EXERCISE OBJECTIVE – When the line containing "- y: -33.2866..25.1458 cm" appears in the entries below, begin printing there and stop after the line containing "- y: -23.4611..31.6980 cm"; print each of those lines exactly and no other line.

INFORMATION SUPPLIED –
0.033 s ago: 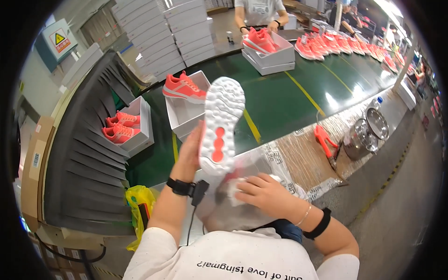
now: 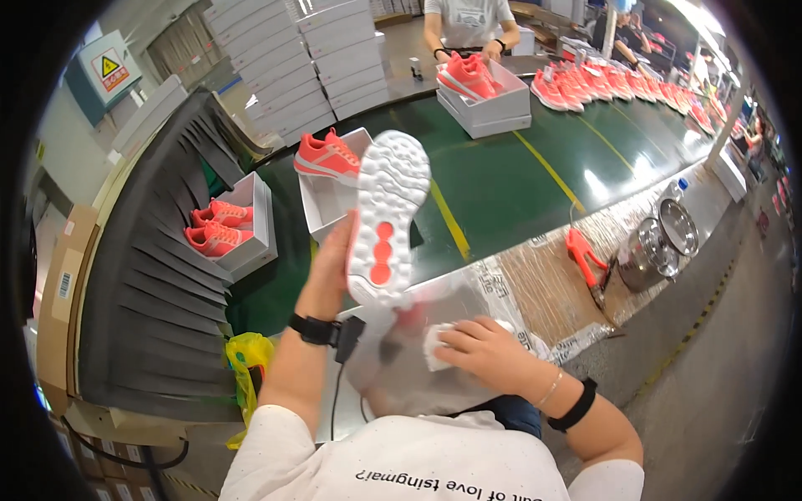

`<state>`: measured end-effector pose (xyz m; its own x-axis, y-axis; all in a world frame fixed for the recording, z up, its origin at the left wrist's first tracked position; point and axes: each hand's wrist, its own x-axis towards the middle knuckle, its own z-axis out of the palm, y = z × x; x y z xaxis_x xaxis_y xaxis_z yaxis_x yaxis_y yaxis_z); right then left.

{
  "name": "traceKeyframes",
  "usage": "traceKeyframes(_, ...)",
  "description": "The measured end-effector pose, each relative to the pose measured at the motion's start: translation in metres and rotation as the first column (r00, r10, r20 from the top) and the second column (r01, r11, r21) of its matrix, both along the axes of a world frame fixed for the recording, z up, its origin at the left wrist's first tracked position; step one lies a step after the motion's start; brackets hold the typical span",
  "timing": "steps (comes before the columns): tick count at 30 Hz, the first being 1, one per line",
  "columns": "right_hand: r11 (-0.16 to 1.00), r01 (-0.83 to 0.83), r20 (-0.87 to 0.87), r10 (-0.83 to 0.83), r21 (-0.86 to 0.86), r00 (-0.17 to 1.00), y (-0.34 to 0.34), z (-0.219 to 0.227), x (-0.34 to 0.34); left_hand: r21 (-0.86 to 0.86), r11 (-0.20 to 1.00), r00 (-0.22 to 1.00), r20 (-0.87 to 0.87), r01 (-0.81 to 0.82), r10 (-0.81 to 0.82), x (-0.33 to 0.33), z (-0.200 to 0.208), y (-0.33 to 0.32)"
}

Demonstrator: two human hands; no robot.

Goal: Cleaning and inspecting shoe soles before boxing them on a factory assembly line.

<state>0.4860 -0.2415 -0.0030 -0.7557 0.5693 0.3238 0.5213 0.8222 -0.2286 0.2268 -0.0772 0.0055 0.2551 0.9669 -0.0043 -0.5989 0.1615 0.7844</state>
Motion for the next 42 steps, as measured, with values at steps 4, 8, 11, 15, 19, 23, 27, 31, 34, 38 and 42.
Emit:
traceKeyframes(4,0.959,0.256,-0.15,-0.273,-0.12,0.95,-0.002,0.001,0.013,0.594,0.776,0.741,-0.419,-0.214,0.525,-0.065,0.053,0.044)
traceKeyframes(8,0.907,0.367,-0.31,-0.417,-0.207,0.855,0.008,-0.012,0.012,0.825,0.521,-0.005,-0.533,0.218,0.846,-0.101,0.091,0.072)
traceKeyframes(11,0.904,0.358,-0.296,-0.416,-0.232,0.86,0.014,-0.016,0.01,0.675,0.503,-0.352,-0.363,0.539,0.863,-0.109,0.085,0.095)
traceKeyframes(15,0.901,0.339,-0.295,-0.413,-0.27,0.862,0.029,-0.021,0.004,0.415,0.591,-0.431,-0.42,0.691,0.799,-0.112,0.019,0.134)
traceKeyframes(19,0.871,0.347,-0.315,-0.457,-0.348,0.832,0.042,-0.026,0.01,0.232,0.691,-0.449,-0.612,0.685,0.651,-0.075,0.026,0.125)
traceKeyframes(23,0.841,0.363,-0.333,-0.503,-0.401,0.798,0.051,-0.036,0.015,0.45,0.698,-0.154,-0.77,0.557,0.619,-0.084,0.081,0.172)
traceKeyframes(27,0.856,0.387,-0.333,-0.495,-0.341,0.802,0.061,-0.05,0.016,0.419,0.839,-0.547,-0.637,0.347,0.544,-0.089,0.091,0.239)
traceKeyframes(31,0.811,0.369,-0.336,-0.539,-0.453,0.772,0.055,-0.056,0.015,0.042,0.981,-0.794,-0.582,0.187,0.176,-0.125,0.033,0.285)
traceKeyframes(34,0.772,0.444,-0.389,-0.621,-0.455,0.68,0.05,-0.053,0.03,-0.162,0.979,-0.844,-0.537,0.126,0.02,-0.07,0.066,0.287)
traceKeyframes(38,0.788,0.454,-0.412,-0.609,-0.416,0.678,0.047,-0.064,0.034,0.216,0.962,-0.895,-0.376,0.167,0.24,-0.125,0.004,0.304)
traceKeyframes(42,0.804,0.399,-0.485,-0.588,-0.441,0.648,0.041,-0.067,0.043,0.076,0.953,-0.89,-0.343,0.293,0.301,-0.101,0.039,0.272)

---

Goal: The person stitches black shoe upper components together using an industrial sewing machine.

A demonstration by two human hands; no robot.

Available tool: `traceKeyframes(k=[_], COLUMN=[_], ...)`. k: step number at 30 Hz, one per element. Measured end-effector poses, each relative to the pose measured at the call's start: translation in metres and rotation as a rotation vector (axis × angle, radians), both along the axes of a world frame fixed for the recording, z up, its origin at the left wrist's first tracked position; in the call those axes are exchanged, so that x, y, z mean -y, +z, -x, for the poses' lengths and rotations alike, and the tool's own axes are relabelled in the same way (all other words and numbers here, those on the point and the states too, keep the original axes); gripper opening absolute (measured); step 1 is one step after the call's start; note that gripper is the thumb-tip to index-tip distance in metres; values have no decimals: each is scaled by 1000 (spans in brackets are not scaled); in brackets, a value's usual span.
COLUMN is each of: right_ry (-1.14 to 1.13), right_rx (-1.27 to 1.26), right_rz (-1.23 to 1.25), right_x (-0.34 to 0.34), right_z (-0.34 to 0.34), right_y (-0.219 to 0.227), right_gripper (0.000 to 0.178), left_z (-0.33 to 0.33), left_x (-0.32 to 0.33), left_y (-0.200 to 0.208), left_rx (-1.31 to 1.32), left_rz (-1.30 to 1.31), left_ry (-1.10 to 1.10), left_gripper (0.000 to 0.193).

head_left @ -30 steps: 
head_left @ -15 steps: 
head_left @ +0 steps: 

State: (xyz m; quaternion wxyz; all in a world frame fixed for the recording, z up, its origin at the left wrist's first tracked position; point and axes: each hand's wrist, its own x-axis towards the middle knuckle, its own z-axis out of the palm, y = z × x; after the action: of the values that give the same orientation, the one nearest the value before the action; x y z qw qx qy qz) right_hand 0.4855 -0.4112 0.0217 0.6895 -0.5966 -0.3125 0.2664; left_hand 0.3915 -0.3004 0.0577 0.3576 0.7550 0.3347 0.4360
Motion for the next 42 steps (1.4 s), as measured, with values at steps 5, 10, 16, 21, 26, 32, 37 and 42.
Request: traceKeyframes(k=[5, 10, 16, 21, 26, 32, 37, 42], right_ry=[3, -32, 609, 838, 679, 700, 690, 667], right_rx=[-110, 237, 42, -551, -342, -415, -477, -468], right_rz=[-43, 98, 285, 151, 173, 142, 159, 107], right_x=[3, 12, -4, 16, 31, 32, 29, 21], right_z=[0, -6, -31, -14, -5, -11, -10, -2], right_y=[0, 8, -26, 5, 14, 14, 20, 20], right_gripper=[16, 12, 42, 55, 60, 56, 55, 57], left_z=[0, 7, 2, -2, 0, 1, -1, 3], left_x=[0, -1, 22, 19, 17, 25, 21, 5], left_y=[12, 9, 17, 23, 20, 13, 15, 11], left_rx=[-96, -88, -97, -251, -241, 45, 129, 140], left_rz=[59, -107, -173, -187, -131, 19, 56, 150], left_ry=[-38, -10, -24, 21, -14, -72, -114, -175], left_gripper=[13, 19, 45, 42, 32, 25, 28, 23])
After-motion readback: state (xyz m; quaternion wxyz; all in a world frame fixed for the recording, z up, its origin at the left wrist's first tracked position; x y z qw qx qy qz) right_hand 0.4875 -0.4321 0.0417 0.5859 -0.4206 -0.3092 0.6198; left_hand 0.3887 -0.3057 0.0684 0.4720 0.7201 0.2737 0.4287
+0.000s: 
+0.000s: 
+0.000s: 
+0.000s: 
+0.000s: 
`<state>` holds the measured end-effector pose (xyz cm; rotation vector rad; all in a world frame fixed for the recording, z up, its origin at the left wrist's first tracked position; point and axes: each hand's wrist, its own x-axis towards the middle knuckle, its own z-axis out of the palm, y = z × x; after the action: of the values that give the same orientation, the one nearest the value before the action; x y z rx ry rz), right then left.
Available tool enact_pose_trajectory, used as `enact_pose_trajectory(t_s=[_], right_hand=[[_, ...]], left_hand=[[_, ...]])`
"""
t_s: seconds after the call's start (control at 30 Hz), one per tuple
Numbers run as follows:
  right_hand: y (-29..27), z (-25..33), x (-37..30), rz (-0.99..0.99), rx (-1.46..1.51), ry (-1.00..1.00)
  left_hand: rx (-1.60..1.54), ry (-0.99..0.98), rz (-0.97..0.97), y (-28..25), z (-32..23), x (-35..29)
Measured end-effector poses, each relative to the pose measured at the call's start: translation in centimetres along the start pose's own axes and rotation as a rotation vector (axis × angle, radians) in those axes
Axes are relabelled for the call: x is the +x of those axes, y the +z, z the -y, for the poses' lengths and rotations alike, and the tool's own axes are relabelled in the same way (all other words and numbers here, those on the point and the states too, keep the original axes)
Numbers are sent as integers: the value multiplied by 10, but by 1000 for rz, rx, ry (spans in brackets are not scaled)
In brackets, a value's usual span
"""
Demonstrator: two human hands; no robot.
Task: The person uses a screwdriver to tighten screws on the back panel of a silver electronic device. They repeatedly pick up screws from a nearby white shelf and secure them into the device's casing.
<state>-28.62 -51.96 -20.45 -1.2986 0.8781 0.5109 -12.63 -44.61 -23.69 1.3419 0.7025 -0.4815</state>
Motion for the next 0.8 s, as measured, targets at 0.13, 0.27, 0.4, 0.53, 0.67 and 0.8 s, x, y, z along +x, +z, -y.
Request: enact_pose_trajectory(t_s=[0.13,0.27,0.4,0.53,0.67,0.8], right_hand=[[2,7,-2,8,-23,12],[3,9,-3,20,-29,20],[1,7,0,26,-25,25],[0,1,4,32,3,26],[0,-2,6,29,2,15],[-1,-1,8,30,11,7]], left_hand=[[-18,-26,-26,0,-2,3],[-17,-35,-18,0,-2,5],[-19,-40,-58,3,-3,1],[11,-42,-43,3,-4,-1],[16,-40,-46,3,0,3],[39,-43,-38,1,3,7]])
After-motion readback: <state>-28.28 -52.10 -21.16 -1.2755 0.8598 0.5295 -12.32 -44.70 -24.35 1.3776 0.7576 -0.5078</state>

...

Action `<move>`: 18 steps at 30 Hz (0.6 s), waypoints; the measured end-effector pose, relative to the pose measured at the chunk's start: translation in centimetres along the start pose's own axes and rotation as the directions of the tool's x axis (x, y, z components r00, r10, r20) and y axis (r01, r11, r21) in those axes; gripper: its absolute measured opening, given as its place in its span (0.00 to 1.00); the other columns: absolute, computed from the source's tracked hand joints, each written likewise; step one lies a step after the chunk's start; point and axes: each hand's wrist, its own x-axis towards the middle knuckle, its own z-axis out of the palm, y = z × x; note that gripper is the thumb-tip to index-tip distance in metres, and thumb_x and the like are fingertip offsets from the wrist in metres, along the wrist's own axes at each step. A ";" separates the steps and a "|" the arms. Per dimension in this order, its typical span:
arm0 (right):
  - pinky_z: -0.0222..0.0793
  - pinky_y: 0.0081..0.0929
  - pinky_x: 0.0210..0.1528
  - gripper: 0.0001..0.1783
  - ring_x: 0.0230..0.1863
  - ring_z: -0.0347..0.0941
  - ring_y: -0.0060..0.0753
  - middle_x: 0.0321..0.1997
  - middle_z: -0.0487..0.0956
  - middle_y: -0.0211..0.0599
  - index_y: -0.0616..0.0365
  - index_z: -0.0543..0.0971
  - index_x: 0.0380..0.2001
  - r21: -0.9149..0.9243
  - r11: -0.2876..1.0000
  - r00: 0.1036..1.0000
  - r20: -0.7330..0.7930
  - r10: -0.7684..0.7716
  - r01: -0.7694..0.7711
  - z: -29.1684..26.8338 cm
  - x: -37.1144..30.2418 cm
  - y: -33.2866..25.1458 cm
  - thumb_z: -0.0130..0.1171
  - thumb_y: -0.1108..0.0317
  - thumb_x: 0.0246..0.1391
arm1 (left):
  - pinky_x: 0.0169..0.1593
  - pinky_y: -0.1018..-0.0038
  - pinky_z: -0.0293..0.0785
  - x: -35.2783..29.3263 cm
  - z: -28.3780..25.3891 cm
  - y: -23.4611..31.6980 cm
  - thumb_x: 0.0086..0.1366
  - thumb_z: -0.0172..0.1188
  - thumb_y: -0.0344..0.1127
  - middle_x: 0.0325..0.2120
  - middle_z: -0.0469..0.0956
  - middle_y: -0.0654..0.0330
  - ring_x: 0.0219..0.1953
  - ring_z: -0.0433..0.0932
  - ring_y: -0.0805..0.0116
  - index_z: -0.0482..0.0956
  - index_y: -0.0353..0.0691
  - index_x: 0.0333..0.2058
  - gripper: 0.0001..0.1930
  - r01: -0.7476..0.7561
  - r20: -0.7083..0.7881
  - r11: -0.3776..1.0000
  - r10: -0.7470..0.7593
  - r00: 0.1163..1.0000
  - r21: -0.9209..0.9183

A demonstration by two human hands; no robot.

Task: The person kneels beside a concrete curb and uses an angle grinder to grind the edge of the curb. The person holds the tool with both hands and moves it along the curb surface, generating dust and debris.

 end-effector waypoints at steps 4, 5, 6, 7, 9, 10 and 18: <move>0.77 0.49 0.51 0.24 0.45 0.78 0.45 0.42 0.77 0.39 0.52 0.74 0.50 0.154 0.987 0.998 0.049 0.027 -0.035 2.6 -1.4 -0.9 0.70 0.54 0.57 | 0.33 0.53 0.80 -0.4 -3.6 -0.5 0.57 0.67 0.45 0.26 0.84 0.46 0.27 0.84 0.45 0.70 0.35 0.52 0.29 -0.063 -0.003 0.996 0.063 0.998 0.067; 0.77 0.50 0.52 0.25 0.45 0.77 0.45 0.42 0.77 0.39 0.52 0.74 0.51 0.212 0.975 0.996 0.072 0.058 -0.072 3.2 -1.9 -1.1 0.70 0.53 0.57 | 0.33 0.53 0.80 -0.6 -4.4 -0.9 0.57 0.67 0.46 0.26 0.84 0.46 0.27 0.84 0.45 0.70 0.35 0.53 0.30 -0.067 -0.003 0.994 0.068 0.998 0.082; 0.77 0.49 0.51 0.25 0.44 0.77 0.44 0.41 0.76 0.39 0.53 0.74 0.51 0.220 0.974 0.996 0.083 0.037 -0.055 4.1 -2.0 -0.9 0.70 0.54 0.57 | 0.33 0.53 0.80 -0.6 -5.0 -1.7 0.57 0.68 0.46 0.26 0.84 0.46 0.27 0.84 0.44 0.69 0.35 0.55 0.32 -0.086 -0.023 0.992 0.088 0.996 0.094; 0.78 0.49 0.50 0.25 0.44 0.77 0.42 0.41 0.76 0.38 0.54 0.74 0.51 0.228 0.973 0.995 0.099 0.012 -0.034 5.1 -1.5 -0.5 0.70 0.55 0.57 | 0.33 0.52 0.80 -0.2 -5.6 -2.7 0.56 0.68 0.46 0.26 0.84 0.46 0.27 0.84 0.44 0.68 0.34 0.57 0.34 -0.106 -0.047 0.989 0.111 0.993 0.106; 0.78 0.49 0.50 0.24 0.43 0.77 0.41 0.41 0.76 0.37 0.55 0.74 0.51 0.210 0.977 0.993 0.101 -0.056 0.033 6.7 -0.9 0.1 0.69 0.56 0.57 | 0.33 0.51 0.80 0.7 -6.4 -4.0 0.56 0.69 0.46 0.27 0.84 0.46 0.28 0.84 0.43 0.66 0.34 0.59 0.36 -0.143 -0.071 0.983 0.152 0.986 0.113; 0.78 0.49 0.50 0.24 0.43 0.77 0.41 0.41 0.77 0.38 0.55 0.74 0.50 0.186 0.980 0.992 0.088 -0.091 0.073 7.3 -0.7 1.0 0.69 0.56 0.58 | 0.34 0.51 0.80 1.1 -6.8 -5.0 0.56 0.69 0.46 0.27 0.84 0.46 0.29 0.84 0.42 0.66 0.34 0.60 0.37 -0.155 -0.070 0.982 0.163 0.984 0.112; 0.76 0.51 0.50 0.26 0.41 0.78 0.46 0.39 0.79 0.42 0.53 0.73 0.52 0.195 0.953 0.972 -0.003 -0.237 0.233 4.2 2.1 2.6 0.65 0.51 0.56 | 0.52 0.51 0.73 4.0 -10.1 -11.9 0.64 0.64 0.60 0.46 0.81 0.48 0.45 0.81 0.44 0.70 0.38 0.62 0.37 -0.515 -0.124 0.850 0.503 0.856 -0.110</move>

YOUR RESPONSE –
  - y: -33.2866..25.1458 cm
  - thumb_z: -0.0130..0.1171
  - thumb_y: -0.1108..0.0317
  - thumb_x: 0.0246..0.1391
arm1 (left):
  - pinky_x: 0.0169..0.1593
  - pinky_y: -0.1018..-0.0038
  - pinky_z: -0.0293..0.0785
  - x: -35.2783..29.3263 cm
  - z: -28.3780..25.3891 cm
  - y: -23.4611..31.6980 cm

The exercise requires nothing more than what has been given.